> [Your goal]:
Please find the lines in the following records that hold "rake", and copy them.

[Opening Material provided section]

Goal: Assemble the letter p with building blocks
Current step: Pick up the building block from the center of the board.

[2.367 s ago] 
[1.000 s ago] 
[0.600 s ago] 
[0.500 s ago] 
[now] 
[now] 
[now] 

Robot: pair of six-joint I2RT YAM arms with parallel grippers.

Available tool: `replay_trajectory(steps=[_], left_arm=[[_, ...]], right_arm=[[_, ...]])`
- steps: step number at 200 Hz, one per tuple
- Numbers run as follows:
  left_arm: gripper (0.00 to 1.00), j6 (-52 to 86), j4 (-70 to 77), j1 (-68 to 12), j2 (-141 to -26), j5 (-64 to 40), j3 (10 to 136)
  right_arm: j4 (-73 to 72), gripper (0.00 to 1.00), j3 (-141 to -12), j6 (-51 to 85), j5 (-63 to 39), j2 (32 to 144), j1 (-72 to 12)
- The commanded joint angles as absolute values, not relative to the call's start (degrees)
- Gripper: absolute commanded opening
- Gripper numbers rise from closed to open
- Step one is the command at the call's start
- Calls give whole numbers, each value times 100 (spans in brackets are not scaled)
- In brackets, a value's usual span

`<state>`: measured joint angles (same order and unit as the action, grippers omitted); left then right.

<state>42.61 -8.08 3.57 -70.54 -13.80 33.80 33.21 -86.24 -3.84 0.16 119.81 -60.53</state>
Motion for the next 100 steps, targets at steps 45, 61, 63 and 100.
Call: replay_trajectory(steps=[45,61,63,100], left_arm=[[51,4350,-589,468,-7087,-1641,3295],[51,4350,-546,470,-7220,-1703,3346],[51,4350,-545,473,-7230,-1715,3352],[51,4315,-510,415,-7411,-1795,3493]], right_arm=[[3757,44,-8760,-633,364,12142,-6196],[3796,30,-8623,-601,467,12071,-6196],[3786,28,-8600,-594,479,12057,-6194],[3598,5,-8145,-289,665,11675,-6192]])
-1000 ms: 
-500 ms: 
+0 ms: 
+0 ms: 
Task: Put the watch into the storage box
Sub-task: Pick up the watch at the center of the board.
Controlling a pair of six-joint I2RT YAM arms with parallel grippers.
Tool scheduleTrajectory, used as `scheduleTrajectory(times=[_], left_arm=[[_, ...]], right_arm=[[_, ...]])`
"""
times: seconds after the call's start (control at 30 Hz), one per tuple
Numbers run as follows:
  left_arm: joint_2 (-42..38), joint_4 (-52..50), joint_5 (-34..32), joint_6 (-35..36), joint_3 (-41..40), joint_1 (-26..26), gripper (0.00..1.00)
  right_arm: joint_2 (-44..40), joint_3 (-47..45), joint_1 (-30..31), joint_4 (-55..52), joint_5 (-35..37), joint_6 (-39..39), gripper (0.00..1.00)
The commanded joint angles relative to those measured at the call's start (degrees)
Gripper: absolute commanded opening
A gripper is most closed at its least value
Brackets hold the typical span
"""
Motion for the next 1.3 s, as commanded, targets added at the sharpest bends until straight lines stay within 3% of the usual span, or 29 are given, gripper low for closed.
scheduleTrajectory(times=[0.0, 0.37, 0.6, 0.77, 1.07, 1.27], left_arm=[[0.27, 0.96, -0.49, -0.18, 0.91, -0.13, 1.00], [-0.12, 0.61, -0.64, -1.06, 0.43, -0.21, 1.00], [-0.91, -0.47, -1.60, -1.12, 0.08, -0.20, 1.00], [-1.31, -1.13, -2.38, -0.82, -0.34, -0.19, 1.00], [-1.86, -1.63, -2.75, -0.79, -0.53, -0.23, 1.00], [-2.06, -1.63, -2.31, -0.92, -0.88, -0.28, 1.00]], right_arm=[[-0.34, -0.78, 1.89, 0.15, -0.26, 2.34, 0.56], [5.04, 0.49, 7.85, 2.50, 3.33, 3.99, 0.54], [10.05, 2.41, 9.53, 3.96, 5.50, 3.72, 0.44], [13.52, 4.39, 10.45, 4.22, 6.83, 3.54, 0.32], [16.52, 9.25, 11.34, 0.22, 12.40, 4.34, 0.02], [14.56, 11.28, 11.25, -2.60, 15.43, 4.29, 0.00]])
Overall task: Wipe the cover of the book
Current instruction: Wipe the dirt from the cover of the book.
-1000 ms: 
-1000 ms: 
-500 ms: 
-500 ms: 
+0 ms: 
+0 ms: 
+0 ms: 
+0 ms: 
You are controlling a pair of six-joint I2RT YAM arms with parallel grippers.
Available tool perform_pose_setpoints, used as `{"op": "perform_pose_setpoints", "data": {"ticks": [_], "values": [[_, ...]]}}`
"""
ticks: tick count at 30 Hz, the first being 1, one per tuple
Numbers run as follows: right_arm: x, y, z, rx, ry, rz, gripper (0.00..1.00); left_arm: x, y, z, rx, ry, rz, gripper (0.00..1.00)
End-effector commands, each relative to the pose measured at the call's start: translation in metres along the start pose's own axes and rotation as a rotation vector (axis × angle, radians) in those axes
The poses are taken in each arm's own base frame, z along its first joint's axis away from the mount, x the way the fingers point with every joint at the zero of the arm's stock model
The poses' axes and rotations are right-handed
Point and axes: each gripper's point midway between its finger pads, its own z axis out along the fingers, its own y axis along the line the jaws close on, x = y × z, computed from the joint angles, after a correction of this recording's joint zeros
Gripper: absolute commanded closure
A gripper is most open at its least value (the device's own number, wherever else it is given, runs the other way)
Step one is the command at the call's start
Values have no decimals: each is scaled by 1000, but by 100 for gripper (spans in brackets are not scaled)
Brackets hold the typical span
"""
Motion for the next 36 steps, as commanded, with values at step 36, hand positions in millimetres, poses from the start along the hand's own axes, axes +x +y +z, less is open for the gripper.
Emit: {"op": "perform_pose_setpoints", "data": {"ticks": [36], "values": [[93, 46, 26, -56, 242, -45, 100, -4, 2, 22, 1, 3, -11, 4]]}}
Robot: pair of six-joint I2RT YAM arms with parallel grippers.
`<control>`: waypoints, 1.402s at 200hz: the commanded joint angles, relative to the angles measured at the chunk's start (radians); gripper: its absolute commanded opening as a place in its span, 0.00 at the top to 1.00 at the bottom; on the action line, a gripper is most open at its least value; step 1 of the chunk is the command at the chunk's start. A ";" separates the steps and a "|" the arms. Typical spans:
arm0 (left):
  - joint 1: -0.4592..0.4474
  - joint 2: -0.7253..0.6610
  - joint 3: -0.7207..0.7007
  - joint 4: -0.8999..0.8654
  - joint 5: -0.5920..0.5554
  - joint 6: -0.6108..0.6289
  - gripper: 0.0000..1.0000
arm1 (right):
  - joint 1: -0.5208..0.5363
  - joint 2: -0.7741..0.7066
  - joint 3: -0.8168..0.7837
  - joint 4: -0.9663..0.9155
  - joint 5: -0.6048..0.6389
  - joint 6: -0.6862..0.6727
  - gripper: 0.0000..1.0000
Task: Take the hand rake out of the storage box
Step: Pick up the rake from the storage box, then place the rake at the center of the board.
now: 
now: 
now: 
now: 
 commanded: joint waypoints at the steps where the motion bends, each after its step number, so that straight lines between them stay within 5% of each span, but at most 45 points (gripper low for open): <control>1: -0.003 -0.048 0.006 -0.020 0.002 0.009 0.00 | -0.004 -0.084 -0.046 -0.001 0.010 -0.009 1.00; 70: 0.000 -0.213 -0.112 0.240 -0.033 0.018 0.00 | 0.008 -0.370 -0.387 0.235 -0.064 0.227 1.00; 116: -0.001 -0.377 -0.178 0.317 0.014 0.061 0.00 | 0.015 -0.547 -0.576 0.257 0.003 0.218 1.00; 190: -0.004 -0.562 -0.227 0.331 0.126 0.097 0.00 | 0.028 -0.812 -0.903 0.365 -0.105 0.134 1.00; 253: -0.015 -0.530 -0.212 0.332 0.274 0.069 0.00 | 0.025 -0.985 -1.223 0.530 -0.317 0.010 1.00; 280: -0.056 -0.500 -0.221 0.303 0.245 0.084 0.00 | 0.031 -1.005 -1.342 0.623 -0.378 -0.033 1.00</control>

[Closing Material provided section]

> [Answer space]:
Task: Take the hand rake out of the storage box
Step: Pick up the rake from the storage box, then place the rake at the center of the board.

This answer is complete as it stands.